Bob: I think the teachers who are using technology best in our school are using a center-based approach where everyone takes a turn, that may be in a group of two or four, but they are rotating through the computers and through other activities that don’t require the computer.
MT:
Is
there a grounding philosophy to technology integration?Bob: The philosophy would be two-fold; one part would be that you want the technology to be invisible. We had the philosophy from the beginning that the kids wouldn’t go to a separate space to do computers, that the technology would just be one tool at their disposal in the classroom. The other part would be that technology would be used in all curriculum areas at some point or another ... that it wasn’t going to be just science, it wasn’t going to be just core classes, that the elective classes would use it also.
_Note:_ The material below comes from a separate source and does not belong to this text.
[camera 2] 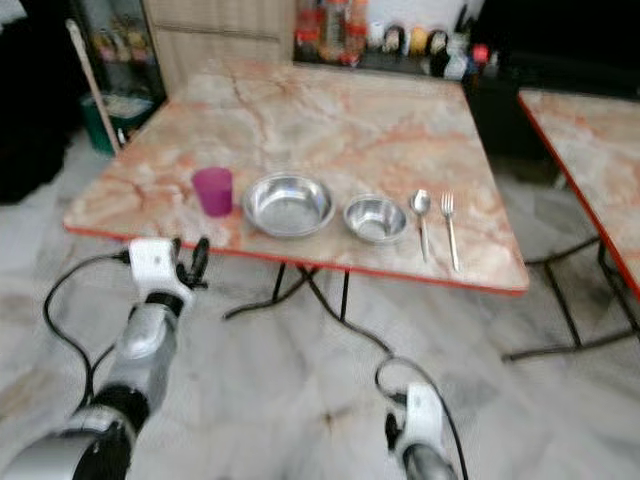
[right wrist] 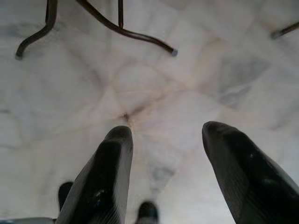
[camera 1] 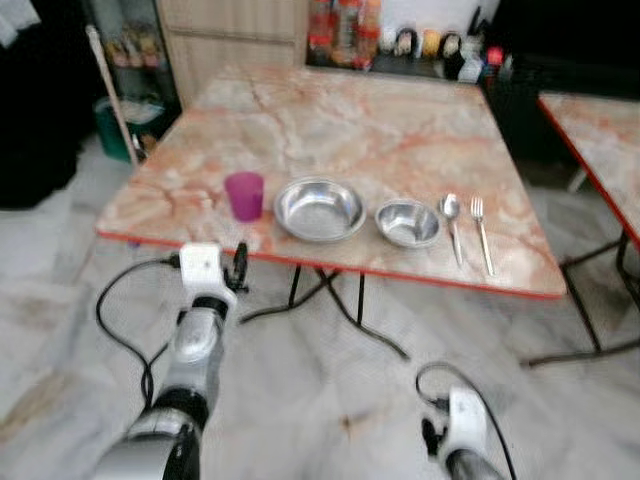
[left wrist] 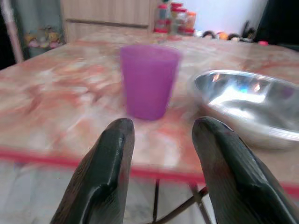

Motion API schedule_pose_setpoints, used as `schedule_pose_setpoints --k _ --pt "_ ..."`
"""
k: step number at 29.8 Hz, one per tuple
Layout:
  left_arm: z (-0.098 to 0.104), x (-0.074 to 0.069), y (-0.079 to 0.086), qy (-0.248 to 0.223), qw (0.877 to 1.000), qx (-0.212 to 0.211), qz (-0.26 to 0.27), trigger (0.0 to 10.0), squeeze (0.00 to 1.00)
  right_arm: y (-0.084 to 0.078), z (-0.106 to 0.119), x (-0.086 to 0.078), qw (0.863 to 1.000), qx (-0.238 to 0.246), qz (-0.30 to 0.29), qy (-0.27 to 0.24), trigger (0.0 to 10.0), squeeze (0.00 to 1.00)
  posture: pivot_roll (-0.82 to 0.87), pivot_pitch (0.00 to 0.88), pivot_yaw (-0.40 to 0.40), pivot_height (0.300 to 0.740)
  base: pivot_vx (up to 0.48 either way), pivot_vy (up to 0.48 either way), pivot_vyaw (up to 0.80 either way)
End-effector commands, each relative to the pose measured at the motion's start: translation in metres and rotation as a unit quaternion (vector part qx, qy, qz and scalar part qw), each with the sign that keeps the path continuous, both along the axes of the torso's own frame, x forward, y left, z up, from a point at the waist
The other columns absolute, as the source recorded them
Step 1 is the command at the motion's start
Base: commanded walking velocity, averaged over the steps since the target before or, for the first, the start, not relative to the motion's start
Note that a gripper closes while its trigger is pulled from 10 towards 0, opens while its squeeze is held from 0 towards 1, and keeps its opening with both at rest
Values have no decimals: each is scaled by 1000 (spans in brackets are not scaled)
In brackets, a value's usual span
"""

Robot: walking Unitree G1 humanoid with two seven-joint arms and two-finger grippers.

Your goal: Setting the table

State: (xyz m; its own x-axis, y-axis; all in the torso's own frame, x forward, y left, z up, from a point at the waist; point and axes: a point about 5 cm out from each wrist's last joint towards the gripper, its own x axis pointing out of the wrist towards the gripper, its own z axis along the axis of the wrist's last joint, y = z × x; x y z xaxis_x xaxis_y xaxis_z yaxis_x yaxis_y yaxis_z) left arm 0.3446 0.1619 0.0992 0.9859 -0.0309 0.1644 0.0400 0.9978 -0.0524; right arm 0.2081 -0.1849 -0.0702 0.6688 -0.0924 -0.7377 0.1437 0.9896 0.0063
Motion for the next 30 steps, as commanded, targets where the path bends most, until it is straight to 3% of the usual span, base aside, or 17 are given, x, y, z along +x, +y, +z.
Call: schedule_pose_setpoints --k 1,6,19,20,30 --pt "2 1 -12 -5 1000 -2 -18 10000 0 -11 -2 -6 1000 -9 -11 8 10000 0 77 103 -45 740 401 0 0" --pt "2 0 -10 -9 1000 -2 -17 10000 0 -11 -2 -6 1000 -11 -7 7 10000 0 80 103 -43 740 386 0 0" --pt "-9 -7 -11 9 1000 -2 -10 10000 0 -9 -3 -7 1000 -13 3 12 10000 0 83 83 -37 740 0 0 0" --pt "-8 -6 -13 6 1000 -6 -16 10000 1000 -9 -3 -7 1000 -13 3 12 10000 0 83 81 -35 740 0 0 0" --pt "7 -1 -19 -26 998 -37 -33 10000 1000 -7 -4 -8 1000 -10 6 14 10000 0 86 58 -26 740 0 0 0"
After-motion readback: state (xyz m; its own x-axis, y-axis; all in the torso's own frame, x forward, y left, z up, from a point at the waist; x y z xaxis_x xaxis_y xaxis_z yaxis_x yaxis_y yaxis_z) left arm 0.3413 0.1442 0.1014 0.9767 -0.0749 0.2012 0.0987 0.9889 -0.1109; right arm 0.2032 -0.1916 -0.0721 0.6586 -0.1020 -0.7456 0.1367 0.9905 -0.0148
In fact, one of the great consequences of putting these Imacs labs in, was that a woman who teaches French, all of a sudden had these twelve computers at her disposal. Suddenly the kids are going to all these French web sites, learning the language, seeing what was going on in France. It really galvanized her way of teaching and now she will not teach a unit without incorporating the Internet in some way.
MT:
What
is your advice to teachers just beginning to incorporate technology into the
curriculum?Brian: My big thing would be to set a goal, that’s a measurable goal and set it reasonably. So if it is going to be with one of my units, then I’m going to try to use technology in some really different, unique ways. That’s a really appropriate goal for a first year teacher. The other thing is to use the resources in the school... Find those folks who can help you.
Bob: What I usually tell experienced teachers is to don’t expect to do it all the time. Pick one unit a year, one unit a semester, and say ‘I’m going to add this other tool to what I’m already doing.’ Take a unit you are already comfortable with, don’t pick something you are struggling to cover, pick something that is a strength and say what Internet sites can I find to augment this, what other center can I add ... and take it from there. Be willing to listen to the kids ... Be willing to let the kids participate in creating the resources for you.
MT:
What
are your future goals for technology integration?Bob: There are lots of teachers that are using the web as a resource, finding good sites to support this or that unit. The next step is to become producers of content on the web and creating pages of favorite bookmarks so the kids can use them.
Brian: I really think I see my role as more of a facilitator and a reminder to pull technology into what we are doing. ... My work is to encourage teachers to incorporate technology as a tool for differentiation. Also trying to pull in community resources. We have a professional web designer instructing and facilitating our web design cluster. I think I fit into the technology picture by trying to find people in the community.